*PROBLEM DETAILS*:
For the records below, tally the lines that contain "bowl" and give only that number.

START ENTRIES SHOWN

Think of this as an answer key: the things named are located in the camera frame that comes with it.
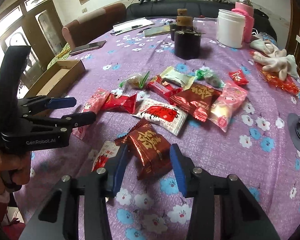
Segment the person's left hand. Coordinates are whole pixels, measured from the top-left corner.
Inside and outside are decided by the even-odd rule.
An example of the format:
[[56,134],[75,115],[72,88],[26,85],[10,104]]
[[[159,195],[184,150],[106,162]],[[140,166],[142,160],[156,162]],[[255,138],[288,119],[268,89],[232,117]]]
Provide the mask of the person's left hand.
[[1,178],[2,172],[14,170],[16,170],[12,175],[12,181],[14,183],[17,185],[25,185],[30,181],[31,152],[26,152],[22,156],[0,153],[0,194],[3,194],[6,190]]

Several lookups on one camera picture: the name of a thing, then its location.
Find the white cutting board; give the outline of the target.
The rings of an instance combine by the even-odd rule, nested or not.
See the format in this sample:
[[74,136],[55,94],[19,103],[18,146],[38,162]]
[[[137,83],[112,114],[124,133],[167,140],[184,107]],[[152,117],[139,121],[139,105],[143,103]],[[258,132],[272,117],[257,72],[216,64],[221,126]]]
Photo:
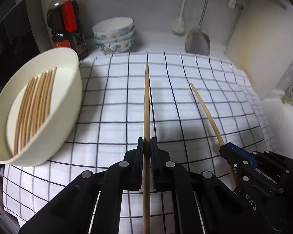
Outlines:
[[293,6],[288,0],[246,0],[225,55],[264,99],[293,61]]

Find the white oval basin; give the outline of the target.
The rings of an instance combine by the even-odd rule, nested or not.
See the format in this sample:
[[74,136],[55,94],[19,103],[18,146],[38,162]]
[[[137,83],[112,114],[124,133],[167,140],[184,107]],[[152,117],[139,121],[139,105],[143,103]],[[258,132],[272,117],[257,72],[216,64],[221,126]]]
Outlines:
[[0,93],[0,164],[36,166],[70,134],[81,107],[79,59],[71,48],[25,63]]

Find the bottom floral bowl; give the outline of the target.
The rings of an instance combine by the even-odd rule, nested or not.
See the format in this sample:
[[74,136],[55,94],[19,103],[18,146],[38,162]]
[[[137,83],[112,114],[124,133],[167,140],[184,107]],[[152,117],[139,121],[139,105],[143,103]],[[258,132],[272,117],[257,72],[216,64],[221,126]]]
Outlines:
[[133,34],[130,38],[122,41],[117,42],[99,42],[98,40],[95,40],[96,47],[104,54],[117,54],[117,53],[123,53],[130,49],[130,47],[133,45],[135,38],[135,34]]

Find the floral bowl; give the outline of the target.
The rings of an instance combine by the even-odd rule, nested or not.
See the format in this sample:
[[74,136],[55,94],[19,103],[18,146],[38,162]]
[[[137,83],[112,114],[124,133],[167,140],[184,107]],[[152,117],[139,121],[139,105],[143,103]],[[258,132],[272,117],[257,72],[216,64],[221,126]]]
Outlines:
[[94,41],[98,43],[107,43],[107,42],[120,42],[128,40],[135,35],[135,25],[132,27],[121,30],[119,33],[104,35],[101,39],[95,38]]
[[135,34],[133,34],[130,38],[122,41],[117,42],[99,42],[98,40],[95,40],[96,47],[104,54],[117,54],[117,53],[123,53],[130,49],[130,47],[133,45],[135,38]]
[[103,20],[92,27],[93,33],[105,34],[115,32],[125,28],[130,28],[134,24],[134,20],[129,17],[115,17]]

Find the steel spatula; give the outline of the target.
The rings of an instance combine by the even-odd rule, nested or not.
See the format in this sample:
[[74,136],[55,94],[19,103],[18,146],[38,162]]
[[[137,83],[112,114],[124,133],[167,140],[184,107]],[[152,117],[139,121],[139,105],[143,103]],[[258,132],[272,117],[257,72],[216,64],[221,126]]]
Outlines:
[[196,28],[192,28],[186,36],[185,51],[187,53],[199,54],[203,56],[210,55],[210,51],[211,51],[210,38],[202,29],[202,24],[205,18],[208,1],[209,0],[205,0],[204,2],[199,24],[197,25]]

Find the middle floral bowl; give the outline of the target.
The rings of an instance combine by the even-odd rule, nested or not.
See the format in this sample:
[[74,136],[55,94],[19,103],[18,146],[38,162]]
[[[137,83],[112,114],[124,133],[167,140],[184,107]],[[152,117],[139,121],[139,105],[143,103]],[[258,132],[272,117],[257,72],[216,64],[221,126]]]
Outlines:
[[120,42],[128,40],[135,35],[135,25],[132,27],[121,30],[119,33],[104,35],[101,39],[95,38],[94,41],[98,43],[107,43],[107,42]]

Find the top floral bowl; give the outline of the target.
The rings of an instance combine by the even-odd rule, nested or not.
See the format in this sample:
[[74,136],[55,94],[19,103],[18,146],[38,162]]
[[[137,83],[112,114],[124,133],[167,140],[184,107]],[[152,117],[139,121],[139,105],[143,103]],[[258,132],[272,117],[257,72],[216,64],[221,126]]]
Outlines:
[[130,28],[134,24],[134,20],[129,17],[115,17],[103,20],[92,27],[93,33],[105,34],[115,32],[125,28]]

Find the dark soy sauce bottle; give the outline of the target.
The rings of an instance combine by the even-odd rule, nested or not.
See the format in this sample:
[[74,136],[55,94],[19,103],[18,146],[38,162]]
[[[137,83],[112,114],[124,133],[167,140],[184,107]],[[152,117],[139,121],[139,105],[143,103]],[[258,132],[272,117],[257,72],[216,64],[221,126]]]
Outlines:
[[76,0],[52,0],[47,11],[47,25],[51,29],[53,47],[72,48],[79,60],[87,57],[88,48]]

END ENTRIES SHOWN
START ENTRIES SHOWN

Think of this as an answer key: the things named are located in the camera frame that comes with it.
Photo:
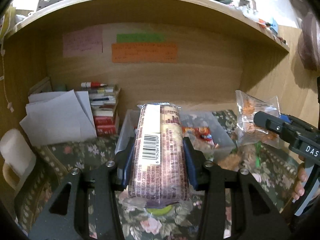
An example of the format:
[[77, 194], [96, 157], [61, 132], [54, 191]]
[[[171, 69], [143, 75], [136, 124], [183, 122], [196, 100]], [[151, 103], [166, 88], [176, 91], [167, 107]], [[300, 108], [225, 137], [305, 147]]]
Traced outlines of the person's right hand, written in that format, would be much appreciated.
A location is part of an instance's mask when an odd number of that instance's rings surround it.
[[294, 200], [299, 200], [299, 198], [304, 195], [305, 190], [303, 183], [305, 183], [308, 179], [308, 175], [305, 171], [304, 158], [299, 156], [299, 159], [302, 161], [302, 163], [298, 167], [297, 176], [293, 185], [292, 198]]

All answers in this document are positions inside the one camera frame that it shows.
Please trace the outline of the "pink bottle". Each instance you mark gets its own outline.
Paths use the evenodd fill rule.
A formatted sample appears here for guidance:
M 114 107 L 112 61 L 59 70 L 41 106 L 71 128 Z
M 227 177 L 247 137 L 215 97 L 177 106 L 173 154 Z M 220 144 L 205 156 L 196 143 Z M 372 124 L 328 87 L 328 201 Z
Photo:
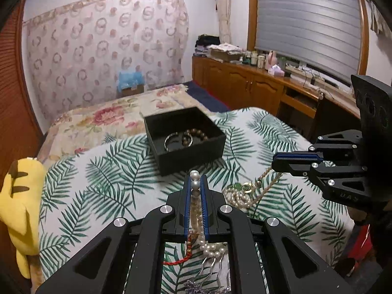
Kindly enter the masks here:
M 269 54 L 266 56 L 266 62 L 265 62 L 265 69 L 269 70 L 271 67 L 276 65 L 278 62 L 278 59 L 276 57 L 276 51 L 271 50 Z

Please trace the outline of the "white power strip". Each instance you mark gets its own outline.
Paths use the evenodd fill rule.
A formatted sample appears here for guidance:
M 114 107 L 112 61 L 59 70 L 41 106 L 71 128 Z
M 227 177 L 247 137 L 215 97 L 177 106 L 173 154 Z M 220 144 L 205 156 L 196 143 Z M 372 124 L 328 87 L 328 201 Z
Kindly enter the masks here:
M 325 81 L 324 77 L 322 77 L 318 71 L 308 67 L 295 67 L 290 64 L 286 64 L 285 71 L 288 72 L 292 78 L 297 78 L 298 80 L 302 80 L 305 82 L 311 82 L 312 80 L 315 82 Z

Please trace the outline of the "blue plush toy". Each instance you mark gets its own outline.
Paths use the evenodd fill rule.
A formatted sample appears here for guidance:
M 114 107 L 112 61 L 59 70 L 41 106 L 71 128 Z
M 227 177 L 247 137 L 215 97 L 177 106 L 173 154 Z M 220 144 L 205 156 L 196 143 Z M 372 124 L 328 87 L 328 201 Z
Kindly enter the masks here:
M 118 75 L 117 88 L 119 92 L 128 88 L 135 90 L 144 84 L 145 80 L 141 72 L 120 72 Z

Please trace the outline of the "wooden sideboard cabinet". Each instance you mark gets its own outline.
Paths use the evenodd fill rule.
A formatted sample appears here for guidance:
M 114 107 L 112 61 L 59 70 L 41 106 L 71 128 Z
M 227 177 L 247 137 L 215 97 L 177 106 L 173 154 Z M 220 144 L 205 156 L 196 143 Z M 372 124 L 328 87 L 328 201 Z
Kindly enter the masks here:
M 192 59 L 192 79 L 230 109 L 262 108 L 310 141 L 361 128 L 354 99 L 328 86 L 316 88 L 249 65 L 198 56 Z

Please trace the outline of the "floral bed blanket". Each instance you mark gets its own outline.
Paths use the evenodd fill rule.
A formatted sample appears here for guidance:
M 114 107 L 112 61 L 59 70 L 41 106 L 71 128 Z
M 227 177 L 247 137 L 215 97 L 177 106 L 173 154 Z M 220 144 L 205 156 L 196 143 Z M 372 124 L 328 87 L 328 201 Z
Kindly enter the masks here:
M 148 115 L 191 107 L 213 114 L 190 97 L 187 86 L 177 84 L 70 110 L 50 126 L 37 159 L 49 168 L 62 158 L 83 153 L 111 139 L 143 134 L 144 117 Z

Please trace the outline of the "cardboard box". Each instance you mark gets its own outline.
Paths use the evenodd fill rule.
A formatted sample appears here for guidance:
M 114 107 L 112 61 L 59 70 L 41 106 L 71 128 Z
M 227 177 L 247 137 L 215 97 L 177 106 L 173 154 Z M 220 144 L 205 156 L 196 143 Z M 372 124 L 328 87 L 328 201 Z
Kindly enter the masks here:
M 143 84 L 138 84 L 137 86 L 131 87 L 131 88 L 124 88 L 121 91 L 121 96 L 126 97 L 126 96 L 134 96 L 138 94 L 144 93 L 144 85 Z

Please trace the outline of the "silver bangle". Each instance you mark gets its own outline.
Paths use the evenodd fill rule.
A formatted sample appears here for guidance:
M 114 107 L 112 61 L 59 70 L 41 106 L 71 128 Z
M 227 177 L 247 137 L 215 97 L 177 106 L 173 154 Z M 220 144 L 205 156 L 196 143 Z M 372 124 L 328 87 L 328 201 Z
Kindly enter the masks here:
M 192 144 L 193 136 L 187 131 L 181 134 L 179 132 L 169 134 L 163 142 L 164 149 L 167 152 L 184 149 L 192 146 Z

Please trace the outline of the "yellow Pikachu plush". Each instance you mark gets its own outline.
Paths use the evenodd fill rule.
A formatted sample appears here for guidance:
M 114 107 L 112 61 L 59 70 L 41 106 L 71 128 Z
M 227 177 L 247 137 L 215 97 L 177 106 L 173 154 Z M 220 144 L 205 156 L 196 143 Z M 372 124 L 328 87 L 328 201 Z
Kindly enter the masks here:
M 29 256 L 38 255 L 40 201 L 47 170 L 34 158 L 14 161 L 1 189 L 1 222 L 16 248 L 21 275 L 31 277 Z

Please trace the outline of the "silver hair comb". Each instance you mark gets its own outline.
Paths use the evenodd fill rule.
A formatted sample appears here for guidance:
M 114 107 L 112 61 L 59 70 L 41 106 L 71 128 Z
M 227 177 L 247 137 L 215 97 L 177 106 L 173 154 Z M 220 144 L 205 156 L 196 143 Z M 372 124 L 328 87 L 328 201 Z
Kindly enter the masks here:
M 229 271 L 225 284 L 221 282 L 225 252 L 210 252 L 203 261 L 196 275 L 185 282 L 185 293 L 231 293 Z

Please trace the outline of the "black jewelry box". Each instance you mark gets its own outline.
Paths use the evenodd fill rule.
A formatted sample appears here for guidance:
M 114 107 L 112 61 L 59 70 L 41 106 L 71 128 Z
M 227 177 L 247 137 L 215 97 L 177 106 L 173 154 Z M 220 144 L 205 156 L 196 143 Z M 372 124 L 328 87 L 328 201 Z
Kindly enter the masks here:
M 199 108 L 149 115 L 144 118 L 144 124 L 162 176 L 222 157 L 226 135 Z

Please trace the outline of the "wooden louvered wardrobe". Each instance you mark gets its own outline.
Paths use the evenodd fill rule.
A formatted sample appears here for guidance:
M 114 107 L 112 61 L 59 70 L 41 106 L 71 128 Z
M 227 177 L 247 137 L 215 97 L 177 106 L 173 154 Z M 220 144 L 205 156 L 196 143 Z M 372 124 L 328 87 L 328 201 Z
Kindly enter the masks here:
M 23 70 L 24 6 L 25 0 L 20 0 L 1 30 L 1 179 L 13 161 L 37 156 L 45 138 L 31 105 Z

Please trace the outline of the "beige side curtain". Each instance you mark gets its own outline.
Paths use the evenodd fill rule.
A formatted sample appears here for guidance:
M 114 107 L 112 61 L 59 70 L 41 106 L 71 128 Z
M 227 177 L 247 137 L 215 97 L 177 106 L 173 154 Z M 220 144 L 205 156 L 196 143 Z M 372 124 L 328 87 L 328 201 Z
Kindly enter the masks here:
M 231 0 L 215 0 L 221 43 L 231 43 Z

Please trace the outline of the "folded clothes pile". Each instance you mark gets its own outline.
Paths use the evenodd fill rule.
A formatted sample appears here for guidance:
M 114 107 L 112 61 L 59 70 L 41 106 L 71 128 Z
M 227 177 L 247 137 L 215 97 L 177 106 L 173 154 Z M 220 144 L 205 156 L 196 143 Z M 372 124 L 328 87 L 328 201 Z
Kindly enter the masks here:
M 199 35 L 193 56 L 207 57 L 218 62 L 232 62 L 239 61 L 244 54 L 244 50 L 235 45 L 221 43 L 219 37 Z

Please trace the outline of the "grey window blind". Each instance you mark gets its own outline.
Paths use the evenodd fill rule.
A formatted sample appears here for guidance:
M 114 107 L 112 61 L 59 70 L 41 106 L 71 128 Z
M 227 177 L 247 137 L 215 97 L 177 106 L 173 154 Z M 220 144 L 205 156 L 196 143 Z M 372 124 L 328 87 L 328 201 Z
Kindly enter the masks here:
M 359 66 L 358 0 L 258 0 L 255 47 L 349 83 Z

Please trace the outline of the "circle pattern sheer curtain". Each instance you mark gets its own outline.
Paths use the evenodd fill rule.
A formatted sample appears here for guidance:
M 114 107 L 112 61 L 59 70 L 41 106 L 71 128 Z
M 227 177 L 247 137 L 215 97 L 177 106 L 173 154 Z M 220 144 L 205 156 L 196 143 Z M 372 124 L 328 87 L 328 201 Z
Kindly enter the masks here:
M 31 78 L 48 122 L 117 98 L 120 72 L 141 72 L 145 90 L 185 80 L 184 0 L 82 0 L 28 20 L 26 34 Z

END ENTRIES SHOWN
START ENTRIES SHOWN

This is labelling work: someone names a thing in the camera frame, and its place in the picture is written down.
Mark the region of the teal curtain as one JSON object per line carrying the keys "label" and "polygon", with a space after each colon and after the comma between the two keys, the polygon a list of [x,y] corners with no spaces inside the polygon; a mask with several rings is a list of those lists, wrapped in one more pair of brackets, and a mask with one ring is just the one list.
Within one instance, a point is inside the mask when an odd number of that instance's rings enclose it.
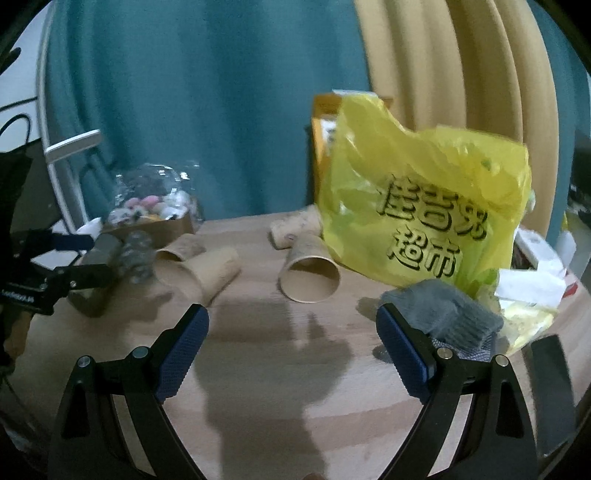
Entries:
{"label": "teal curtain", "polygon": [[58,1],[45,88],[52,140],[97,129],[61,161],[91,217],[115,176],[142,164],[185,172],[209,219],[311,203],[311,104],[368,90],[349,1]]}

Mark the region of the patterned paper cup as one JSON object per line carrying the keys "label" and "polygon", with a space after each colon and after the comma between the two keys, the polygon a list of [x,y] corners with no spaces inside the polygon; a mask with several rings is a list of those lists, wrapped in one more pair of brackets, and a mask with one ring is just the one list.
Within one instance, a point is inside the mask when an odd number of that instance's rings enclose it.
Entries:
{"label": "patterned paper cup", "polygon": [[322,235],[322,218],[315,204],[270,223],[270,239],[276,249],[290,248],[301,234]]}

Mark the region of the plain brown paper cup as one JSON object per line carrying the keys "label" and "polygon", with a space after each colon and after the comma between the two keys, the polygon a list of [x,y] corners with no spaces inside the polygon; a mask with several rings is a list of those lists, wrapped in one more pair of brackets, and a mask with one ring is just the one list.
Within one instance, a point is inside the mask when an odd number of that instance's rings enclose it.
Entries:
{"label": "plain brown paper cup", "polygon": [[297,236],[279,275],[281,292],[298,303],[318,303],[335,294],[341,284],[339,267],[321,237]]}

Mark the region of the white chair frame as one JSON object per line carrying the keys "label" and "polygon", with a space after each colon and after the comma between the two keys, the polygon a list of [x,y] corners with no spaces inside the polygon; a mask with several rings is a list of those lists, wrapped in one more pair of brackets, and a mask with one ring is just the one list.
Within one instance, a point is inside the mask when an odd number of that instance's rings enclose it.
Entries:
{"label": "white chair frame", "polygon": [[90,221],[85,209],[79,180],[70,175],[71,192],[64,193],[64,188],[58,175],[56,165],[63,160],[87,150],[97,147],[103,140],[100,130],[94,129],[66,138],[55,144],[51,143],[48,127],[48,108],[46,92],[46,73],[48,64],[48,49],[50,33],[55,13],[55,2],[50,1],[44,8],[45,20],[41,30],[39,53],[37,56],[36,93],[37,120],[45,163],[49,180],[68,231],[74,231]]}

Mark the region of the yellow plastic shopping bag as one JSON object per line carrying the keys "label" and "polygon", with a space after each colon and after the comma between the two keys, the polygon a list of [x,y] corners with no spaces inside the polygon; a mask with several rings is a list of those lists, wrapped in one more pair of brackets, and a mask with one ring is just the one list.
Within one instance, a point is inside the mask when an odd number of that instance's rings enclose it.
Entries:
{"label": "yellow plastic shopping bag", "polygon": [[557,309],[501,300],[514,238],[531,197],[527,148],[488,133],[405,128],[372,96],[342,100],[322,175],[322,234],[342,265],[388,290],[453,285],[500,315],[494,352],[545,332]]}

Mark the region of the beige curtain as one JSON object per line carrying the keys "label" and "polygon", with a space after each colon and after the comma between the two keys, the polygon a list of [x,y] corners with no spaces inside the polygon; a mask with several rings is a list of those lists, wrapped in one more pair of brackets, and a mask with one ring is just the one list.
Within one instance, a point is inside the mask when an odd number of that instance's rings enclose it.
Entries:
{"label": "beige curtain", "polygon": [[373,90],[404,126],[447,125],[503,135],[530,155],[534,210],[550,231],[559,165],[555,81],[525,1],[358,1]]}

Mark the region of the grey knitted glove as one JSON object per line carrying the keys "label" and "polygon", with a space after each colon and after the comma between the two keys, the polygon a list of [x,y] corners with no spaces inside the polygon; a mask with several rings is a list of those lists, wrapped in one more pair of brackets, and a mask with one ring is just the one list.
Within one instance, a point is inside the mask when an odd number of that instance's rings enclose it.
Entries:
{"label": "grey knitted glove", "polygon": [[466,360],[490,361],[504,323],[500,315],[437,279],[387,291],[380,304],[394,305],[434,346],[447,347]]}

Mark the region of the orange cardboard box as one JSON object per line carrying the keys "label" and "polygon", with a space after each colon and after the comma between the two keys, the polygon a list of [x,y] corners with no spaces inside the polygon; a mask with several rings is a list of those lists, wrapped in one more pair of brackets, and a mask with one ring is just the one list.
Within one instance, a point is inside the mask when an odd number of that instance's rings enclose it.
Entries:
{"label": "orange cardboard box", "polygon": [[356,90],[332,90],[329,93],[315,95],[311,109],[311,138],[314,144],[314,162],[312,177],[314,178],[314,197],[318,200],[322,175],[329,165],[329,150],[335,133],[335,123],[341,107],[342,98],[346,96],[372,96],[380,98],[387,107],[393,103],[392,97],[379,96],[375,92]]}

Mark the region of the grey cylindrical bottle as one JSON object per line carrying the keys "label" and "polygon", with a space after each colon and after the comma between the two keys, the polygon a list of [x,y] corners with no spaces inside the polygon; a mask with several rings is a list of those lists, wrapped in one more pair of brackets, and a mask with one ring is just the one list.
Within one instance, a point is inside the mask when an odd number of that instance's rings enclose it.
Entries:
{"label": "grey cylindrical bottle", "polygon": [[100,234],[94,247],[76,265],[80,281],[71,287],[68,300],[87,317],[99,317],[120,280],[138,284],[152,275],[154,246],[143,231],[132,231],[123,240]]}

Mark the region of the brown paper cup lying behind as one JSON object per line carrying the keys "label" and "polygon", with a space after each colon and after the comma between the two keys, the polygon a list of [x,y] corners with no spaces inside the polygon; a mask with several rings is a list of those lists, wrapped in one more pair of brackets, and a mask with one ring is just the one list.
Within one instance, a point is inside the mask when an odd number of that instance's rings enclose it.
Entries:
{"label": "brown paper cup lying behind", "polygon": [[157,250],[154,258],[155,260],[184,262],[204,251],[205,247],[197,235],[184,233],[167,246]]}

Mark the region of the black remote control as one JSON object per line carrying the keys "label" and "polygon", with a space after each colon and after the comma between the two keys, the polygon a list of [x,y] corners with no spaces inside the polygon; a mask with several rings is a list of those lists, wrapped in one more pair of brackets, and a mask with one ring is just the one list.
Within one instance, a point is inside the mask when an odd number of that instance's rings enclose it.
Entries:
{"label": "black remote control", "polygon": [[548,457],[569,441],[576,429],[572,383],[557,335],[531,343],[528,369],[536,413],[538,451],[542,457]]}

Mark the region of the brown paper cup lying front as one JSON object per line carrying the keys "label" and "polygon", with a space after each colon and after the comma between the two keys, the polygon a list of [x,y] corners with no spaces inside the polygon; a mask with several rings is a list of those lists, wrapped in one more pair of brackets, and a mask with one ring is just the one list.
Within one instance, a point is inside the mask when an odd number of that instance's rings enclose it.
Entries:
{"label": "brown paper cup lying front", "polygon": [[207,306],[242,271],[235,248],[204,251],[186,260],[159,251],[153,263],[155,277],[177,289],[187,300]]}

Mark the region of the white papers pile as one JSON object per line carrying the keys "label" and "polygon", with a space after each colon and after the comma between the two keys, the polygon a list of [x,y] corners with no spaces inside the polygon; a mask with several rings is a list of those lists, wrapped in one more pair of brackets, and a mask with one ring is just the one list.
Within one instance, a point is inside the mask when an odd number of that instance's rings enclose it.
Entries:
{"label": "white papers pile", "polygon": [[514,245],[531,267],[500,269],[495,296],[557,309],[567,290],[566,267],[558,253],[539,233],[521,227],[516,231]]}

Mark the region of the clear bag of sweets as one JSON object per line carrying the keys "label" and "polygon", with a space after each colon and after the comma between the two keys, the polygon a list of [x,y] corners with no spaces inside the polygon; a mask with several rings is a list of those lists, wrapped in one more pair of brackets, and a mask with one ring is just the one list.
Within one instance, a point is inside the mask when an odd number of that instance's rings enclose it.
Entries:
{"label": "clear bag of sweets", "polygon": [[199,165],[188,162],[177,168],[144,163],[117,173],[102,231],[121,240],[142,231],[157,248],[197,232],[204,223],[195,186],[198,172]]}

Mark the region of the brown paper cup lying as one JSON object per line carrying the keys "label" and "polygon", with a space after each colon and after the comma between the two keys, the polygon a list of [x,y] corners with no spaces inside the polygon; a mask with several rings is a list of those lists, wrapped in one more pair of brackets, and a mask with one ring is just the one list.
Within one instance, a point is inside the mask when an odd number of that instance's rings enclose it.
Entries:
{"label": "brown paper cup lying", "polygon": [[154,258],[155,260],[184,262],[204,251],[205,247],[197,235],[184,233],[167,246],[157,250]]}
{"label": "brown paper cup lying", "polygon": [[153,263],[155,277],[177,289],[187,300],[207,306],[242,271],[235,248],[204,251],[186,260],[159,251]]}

END ENTRIES SHOWN

*YOUR SOLUTION*:
4